The word "genius" is bandied about today like it's an ice-cream cone, but I
think it's pretty legitimate to call David a genius. He's authentically one of
the geniuses of rock 'n' roll. How many other are there? Not so many, really. I
mean, you could argue for Dylan, or Lennon, or Jimi Hendrix.
You aren't going
to forget about him. He's going to be on people's lips for the foreseeable
future, that's for sure. Also to know that he was crazy back in the 70s and 80s,
but everyone I knew was, to be honest with you. But he's a gentleman, a genuine
authentic person. I find myself calling him a sweet soul. And he was fun. He
was a playful person. And that was what I got from him right away. He was
playful in his conversation, he was playful in his art, and he was infinitely
curious. And he left school at 15—yes, he went to art college like a lot of
from Syd Barrett through John Lennon, to Keith Richards and
Pete Townsend to Jimmy Page and beyond. But he was different, somehow or other.
It's hard to trace the source of a lot of it, he'd be influenced, but he would
develop his own thing.
This is a little
tidbit curiosity you might be interested in: Around the time of
Young Americans, in that studio, he
recorded a version of Bruce Springsteen's "It's Hard to Be a Saint in the
City." It started showing up when Ryko disc got the rights to his music in the
80's, and it was an add-on . And it's an incredible version. I
remember wondering,
Why didn't this get
put on the record? I hadn't heard it and frankly, neither had anyone else
and I asked him about it. And he said, "Oh, when I done it, I played it for Bruce
and he kind of looked at me weird, and he obviously didn't like it." What David
did to it was so outside of where Bruce was. Maybe Bruce likes it nowadays. But
back in '75 or whatever it was David just kind of blew it off and didn't
realize himself what an unbelievable record it is because Bruce didn't like it.

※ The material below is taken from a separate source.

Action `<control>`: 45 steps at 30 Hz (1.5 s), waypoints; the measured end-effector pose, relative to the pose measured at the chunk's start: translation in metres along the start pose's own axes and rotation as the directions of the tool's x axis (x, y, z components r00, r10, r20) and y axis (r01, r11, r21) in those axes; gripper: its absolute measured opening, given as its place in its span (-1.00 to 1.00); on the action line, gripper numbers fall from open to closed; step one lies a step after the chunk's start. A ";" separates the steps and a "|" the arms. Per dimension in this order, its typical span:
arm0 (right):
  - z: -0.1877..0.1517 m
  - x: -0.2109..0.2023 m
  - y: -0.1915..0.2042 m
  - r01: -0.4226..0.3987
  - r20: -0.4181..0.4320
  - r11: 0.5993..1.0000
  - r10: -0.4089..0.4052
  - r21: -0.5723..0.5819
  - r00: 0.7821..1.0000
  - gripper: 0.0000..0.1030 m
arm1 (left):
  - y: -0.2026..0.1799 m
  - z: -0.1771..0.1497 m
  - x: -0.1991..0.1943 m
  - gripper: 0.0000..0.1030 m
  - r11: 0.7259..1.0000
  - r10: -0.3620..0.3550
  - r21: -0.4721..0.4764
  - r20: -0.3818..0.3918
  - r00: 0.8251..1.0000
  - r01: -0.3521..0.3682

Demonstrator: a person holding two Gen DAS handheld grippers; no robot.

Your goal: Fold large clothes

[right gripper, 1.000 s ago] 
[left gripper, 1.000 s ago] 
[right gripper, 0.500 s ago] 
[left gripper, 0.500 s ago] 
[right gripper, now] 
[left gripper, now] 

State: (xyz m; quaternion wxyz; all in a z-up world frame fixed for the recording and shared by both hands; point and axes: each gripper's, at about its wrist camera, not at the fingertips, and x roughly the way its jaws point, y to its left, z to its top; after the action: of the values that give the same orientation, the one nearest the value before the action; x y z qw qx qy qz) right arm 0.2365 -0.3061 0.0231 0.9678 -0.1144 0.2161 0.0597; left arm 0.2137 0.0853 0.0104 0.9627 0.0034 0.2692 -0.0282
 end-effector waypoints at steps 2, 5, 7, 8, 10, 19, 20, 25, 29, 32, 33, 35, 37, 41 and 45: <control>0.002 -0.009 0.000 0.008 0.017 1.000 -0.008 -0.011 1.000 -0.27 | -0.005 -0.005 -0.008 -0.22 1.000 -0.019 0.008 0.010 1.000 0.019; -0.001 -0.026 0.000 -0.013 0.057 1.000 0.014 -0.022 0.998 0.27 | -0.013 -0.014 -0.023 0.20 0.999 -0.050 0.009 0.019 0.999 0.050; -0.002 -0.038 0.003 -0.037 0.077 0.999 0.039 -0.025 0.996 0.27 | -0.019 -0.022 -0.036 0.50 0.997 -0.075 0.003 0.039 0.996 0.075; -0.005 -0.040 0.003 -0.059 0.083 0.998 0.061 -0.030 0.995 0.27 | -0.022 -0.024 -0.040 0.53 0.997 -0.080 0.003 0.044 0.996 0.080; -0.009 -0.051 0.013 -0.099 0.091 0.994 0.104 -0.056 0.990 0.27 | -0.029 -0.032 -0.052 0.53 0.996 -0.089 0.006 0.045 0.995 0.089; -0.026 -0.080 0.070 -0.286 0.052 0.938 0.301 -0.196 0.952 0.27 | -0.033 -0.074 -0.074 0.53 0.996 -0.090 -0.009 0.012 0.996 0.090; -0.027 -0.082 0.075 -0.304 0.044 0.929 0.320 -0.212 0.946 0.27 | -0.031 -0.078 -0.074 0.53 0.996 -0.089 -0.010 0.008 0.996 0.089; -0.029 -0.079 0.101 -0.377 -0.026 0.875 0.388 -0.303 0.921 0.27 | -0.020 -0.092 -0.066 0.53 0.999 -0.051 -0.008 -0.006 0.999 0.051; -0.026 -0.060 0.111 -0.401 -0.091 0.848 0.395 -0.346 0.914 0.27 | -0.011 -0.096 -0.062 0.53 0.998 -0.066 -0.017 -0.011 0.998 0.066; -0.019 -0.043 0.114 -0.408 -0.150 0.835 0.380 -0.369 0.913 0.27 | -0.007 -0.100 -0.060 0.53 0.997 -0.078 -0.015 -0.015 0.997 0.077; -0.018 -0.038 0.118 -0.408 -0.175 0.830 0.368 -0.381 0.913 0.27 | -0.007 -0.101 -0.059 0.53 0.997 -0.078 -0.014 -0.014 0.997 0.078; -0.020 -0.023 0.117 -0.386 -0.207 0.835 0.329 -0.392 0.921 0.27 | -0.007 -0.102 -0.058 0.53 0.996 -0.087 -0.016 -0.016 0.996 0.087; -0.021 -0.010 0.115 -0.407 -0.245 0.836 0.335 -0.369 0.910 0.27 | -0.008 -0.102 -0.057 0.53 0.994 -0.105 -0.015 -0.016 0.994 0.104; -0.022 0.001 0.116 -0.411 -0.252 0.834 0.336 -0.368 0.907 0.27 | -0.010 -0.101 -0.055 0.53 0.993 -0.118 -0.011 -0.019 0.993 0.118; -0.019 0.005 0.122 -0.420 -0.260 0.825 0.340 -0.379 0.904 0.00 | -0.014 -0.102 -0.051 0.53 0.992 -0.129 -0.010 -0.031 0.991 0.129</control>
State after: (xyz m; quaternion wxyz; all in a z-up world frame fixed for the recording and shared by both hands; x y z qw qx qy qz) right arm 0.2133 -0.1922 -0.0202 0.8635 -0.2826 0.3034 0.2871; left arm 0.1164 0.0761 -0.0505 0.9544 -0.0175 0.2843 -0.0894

The reason he didn't pull it out was because of Bruce. It's so cute, David. Because
who cares what Bruce thinks, who cares what another artist thinks about your
work, all artists are weird motherfuckers anyway. But that was David.
I'm not [saying
this] to hang onto his coattails. I suppose I just feel the need to express
myself... All of it is totally raging positive. Even if I were to try.